Task objective: Go through the lines below. Copy those with "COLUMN".

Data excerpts
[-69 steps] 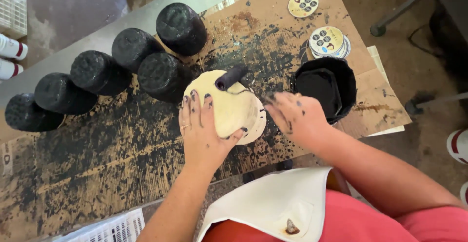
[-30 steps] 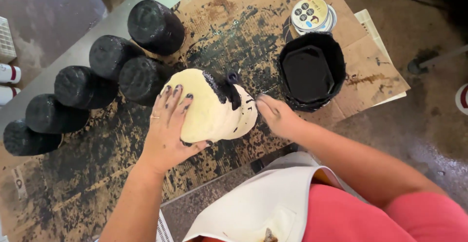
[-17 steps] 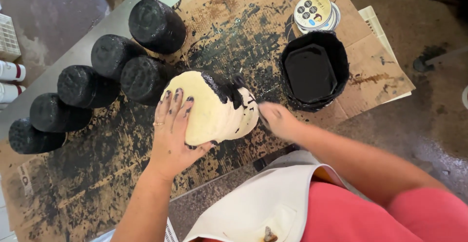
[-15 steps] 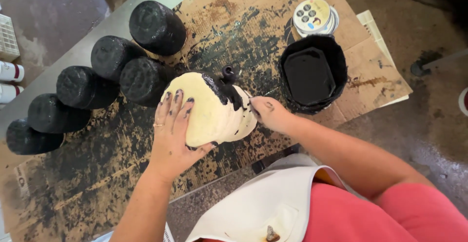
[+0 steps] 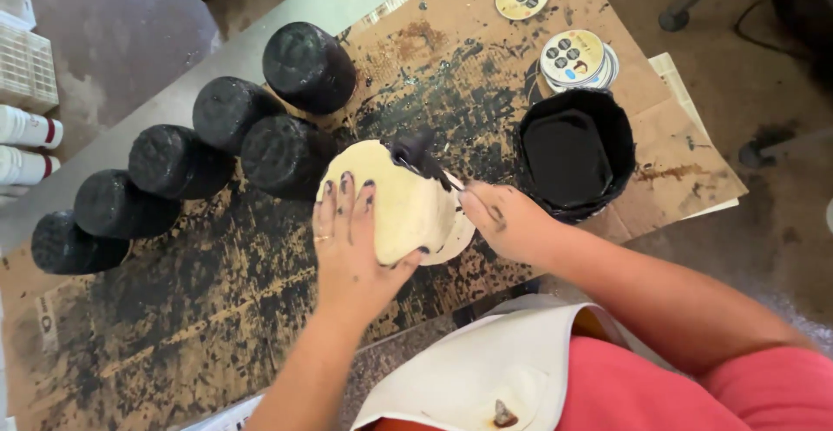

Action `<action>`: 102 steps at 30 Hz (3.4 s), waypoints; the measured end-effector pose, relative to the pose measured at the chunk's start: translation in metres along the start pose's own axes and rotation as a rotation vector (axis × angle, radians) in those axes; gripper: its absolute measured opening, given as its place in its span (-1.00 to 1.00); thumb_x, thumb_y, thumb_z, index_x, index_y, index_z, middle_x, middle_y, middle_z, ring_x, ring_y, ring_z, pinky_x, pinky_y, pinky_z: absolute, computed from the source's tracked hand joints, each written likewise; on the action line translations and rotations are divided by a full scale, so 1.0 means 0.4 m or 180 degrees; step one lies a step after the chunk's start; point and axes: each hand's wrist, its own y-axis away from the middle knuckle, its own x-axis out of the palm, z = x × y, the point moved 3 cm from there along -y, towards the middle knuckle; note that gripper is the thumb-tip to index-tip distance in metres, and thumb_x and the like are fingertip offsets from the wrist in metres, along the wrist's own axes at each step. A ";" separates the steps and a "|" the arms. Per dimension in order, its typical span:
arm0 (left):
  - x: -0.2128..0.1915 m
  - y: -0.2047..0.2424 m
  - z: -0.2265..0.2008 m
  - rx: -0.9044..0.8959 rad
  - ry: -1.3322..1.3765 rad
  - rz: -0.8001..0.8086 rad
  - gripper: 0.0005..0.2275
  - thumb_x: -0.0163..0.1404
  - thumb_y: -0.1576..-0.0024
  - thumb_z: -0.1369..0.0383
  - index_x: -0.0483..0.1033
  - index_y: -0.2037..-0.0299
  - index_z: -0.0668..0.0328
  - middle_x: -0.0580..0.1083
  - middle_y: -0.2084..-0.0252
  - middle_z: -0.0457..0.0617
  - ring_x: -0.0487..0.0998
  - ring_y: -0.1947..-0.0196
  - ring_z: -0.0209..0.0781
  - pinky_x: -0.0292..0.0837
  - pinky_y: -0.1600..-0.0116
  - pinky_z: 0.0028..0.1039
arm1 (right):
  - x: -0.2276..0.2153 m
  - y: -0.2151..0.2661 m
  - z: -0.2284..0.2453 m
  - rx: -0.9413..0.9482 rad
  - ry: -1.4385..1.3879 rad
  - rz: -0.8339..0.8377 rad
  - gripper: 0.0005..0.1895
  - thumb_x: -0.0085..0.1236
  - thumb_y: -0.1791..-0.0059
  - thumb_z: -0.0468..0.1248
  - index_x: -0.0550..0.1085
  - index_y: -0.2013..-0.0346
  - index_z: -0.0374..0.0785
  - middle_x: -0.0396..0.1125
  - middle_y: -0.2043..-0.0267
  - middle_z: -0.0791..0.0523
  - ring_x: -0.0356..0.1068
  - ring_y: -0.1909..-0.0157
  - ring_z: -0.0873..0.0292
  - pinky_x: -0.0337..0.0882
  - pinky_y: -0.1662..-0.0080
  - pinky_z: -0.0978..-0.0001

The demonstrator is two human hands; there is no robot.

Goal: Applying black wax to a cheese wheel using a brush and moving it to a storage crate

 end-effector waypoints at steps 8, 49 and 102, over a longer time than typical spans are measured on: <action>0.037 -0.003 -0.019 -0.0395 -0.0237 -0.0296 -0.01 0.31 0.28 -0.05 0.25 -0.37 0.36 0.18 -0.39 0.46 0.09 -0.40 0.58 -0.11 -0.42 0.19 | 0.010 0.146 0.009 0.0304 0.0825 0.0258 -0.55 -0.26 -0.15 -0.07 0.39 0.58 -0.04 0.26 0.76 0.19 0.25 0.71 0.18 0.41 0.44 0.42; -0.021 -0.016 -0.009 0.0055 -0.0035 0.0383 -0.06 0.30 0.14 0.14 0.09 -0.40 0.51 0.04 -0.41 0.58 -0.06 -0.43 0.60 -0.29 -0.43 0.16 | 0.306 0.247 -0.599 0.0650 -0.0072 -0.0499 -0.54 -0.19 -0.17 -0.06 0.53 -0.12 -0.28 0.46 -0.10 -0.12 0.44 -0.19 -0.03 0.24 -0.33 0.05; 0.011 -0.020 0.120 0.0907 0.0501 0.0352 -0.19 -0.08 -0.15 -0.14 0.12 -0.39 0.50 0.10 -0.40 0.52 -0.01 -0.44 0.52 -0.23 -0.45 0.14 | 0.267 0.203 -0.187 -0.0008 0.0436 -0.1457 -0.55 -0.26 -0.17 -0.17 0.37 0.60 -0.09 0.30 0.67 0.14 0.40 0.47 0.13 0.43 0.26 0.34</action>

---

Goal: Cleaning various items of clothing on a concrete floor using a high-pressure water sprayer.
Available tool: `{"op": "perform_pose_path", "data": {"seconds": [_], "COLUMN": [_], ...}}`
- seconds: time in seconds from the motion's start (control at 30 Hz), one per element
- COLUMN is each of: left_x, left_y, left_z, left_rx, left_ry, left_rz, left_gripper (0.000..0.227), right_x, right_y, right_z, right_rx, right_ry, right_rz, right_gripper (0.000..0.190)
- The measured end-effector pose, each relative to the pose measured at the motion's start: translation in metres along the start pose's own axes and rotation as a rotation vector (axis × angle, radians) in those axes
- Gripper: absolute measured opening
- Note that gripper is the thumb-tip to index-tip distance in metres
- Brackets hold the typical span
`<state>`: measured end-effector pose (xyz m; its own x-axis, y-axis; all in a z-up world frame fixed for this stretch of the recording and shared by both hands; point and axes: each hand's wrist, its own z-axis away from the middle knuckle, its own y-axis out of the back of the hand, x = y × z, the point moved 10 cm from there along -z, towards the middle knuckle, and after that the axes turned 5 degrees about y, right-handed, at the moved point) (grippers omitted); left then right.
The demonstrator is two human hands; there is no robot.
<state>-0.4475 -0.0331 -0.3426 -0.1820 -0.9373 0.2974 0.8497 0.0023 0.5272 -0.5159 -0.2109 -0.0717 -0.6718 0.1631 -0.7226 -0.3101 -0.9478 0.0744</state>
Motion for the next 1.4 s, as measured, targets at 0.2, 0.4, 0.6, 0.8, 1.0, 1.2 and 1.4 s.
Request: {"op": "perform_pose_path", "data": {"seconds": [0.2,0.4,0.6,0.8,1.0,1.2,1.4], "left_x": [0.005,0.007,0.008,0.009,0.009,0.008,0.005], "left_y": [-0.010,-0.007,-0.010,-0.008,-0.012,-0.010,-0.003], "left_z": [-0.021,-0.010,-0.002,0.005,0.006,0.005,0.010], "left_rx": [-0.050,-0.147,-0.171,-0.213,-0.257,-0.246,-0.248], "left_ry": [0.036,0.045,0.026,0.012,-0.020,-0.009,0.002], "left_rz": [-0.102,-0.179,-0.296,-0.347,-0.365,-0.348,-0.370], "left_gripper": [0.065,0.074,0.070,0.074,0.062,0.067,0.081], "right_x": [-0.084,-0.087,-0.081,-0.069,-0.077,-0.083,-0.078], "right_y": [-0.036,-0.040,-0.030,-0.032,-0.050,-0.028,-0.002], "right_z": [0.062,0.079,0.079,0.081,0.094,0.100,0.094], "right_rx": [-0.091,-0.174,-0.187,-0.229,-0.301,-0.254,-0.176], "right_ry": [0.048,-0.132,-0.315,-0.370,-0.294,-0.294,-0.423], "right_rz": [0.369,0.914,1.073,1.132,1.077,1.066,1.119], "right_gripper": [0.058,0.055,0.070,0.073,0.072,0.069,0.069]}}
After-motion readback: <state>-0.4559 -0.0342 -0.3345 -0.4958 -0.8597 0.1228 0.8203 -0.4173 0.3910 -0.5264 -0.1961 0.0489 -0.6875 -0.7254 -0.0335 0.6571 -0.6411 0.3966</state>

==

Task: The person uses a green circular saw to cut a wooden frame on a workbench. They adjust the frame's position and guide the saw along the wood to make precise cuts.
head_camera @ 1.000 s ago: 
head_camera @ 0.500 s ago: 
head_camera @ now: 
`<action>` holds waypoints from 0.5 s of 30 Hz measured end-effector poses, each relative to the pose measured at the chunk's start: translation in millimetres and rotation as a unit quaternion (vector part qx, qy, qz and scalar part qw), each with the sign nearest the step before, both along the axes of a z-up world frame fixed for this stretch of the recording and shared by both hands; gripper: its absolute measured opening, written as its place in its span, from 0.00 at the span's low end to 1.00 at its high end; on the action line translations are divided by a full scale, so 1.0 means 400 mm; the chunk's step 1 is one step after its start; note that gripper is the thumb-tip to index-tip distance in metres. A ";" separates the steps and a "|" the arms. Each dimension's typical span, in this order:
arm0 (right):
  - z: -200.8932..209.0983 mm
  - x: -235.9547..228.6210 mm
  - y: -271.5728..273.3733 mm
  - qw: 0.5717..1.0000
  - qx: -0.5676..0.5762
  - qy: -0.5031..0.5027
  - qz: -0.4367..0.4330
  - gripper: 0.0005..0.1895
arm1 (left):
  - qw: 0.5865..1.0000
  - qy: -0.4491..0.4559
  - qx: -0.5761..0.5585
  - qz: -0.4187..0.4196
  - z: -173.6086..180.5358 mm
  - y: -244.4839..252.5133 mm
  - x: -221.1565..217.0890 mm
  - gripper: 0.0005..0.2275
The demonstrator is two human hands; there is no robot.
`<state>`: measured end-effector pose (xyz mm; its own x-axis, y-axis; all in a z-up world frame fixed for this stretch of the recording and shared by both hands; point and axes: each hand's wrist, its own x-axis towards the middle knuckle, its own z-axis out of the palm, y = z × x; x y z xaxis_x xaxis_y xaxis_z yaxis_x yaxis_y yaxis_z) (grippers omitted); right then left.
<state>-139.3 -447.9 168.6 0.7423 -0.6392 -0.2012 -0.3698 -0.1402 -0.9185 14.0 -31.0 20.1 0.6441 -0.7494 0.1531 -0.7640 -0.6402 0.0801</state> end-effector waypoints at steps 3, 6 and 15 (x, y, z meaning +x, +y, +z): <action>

Problem solution:
Available tool: `{"op": "perform_pose_path", "data": {"seconds": [_], "COLUMN": [_], ...}}`
- COLUMN is each of: left_x, left_y, left_z, left_rx, left_ry, left_rz, left_gripper (0.000..0.227), right_x, right_y, right_z, right_rx, right_ry, right_rz, right_gripper (0.000..0.190)

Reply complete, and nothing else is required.